ENH: select column/coordinates/multiple with start/stop/selection by wabu · Pull Request #6177 · pandas-dev/pandas (original) (raw)
Here's an example showing how select_as_multiple did handle start before the commit in contrast to select:
In [3]: data = pd.DataFrame({'a': np.random.rand(10), 'b': np.random.rand(10)})
In [4]: store = pd.HDFStore('test.h5')
In [5]: store.append_to_multiple({'a': ['a'], 'b': ['b']}, data, 'a')

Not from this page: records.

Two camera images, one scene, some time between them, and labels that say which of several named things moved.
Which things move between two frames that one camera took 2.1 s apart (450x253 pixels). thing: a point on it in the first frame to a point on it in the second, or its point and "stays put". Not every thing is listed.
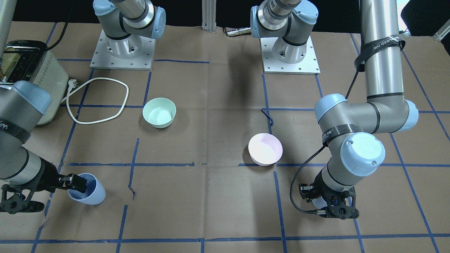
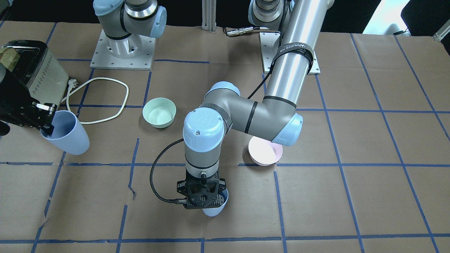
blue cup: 319,202 to 214,211
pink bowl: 264,149 stays put
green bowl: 160,112 stays put
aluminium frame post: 209,15 stays put
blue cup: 95,194 to 68,135
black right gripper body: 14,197 to 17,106
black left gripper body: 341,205 to 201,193
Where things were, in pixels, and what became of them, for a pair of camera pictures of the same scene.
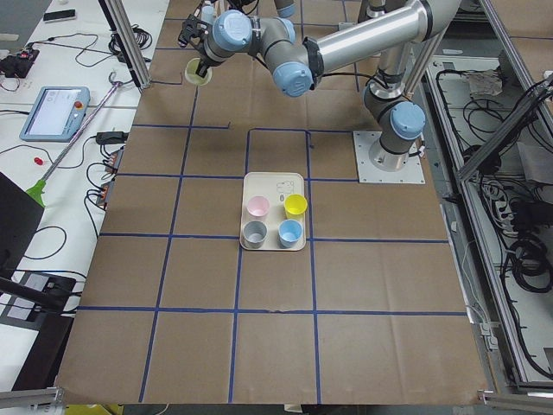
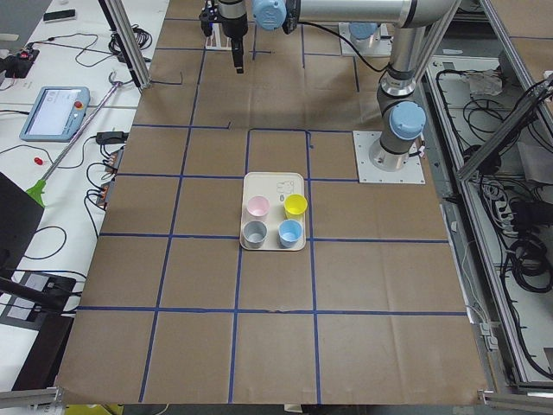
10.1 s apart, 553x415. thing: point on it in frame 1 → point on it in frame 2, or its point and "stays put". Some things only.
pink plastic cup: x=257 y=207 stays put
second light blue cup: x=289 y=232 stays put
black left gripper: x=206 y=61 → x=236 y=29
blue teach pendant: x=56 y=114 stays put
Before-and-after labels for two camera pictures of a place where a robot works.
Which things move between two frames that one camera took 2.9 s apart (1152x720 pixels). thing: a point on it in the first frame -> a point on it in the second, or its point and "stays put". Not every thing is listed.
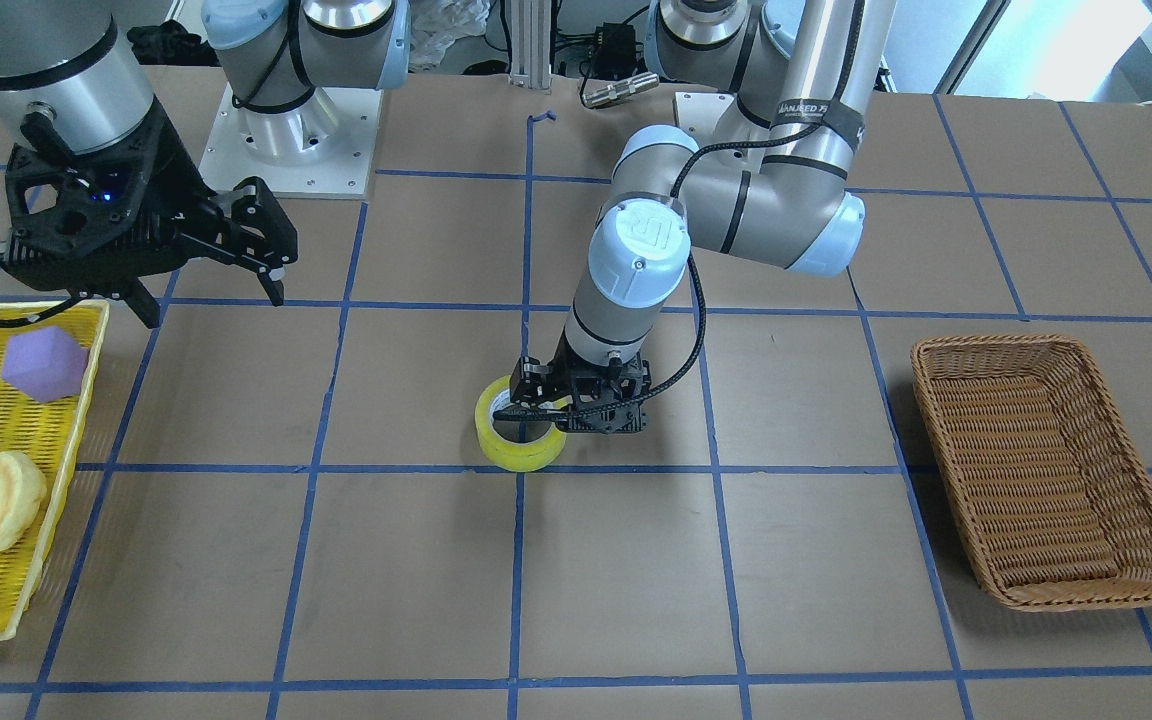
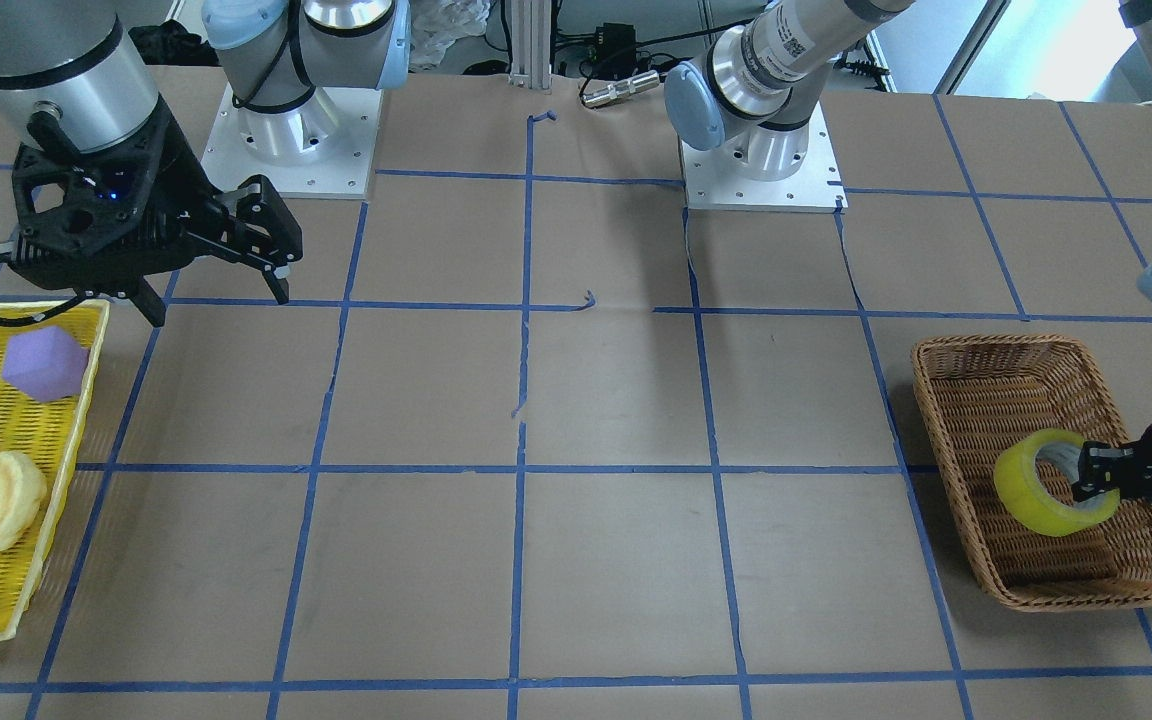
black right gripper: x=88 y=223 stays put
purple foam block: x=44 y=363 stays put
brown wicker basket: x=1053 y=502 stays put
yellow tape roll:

In [6]: store.select('a', where='a>.1', start=5)
Out[6]:
a
5 0.386593
6 0.363150
7 0.247858
8 0.628002
9 0.785359
[5 rows x 1 columns]
In [7]: store.select_as_multiple(['a','b'], where='a>.1', start=5)
Out[7]:
Empty DataFrame
Columns: [a, b]
Index: []
[0 rows x 2 columns]
The result is empty, as the where is first applied and the start is applied on the filtered result.
select_as_coordinates misbehaves when where cause results in a filter expression:
In [10]: sel = np.arange(5,1000)
In [11]: store.select_as_coordinates('a', where='index = sel')
Out[11]: Int64Index([0, 1, 2, 3, 4, 5, 6, 7, 8, 9], dtype='int64')
Here, the filter expression is ignored, so everything is returned
After the fix, we have:
In [4]: store.select('a', where='a>.1', start=5)
Out[4]:
a
5 0.386593
6 0.363150
7 0.247858
8 0.628002
9 0.785359
[5 rows x 1 columns]
In [5]: store.select_as_multiple(['a','b'], where='a>.1', start=5)
Out[5]:
a b
5 0.386593 0.258102
6 0.363150 0.345453
7 0.247858 0.841031
8 0.628002 0.437058
9 0.785359 0.520087
[5 rows x 2 columns]
In [6]: sel = np.arange(5,1000)
In [7]: store.select_as_coordinates('a', where='index = sel')
Out[7]: Int64Index([5, 6, 7, 8, 9], dtype='int64')